Когда разошёлся дым, всё уже успокоилось. Васнецов всё ещё лепетал что-то по-французски, а Верещагин уже перестал выяснять, кто из них в авангарде пятилетки, а кто в кильватере революции. Мирно обнявшись, они продолжили обсасывание стола; Сушка покоилась на двух покошенных киях лицом наверх. В помещении темнело; только бильярдные шары и экран включённого телевизора светились вечным фосфором.
Вечный фосфор был последним изобретением семнадцатилетнего бургомистра. Возросший на идеях Просвещения, Сёмчик часто придерживался откровенно социал-утопических взглядов, что и привело его, в конечном счёте, к идее Вечного Света. Часто, особенно ночью Батареев начинал молиться, и тогда в комнате активизировался круговорот криминальных химических элементов, частенько пребывающих в состоянии морально-нравственного полураспада. Став послушным исполнителем их воли, Батареев разжился патентом (а точнее, импатентом) Федерального Бюро Изобретений, чем и снискал себе сомнительную монополию на цветные телевизоры и восковые свечи.
До начала матча оставалось уже дважды рукой подать, когда в интимном свете вечного фосфора Верещагиным вдруг овладели странные, не свойственные ему обычно влечения. Грубо одёрнув платье на хныкающем Васнецове, он бесцеремонно содрал с его руки шёлковую портянку и вонзил зубы в основание предплечья, вслед за чем удалился под стол, где и стал поедать отгрызенную добычу, слегка придерживая лучевую кость, выпирающую из окровавленной мышцы. Диагноз — открытый перелом, в этом сомнений не было… Верещагин нагло исходил потом.

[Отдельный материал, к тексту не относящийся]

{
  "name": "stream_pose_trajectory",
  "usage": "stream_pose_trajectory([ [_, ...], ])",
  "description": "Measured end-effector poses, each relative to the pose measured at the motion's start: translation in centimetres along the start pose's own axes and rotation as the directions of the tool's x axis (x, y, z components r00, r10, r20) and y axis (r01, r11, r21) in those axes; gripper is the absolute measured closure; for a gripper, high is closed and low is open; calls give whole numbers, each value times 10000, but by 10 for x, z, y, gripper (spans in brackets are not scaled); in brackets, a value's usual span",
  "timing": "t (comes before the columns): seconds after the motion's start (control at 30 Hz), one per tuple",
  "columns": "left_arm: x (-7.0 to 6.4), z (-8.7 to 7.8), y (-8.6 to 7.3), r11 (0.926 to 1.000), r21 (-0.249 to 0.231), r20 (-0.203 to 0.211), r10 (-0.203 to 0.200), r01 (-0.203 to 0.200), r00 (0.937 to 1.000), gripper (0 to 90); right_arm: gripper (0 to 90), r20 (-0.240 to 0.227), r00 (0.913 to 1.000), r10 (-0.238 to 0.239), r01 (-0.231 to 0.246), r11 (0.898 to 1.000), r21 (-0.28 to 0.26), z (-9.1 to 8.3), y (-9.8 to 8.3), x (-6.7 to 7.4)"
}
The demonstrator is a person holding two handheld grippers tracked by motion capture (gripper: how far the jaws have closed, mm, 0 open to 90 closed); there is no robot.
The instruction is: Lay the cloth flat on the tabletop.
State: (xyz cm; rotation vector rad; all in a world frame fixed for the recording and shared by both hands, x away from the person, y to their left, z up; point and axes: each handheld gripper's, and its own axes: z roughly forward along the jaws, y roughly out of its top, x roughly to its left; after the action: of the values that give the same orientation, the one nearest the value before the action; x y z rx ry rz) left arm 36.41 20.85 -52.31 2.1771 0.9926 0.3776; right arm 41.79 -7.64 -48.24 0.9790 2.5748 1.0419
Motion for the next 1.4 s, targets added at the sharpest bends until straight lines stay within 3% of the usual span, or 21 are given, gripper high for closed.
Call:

Обезрученный Васнецов не мог смириться с потерей конечности. Дико завизжав, он ударил свободной рукой Верещагина и стал выплясывать джигу с кием в обнимку. Однако, в бильярдном столе он так уверен не был, а потому приковав его к верещагинской лодыжке, застыл на четыре с половиной секунды в восхищённой агонии.
Агония прекратилась после того, как Васнецов почувствовал, что его искусственные ноздри засоряются чьей-то рукой. Одновременно Верещагин понял, что его неискусственные ноздри стали освобождаться от искусственных пальцев неискусственных ног, но сделанных из искусственного материала. Атмосфера повторно лишилась всех биохимических веществ, кроме удушливого зеленоватого газа и ряда незначительных аминокислот.
Верещагин находился в неловком положении, потому что нога его застряла в искусственной ноздре Васнецова. Головы у обоих болели, правое полушарие, где проходил анализ мышления и математического вычисления, воспалилось и увеличилось вдвое. Обглоданная рука Васнецова крепко и умело была завязана морским узлом на руке Верещагина, что не мешало ему похотливо сдирать верхний слой кожи с окровавленного тела Васнецова. Да и сам Васнецов тоже не бездельничал, деловито тыкая в глаз серьёзного и потного Верещагина.
Наконец, Верещагину удалось освободить ногу, вырвав её вместе с искусственной ноздрёй Васнецова, но в этот момент натяжные ремни лопнули, и друзья рассыпались на винтики, гайки, искусственные части тела и внутренние органы, а также и на более мелкие детали тела. Только чудо могло им помочь собрать друг друга заново до начала трансляции футбольного матча.
Сборка была затруднена разным временем и местом выпуска деталей. Время от времени возникали слабые тычки, воспламенители воспламенялись, а горелки горели. Спина, если и возникала, то ненадолго, но тут дважды подали рукой, и футбольное время началось. Помирившись, Вересцов и Васнещагин сели у экрана телевизора, горящего вечным фосфором. На двадцать восьмой минуте счёт открыл форвард устюжинской команды Нибелунгов.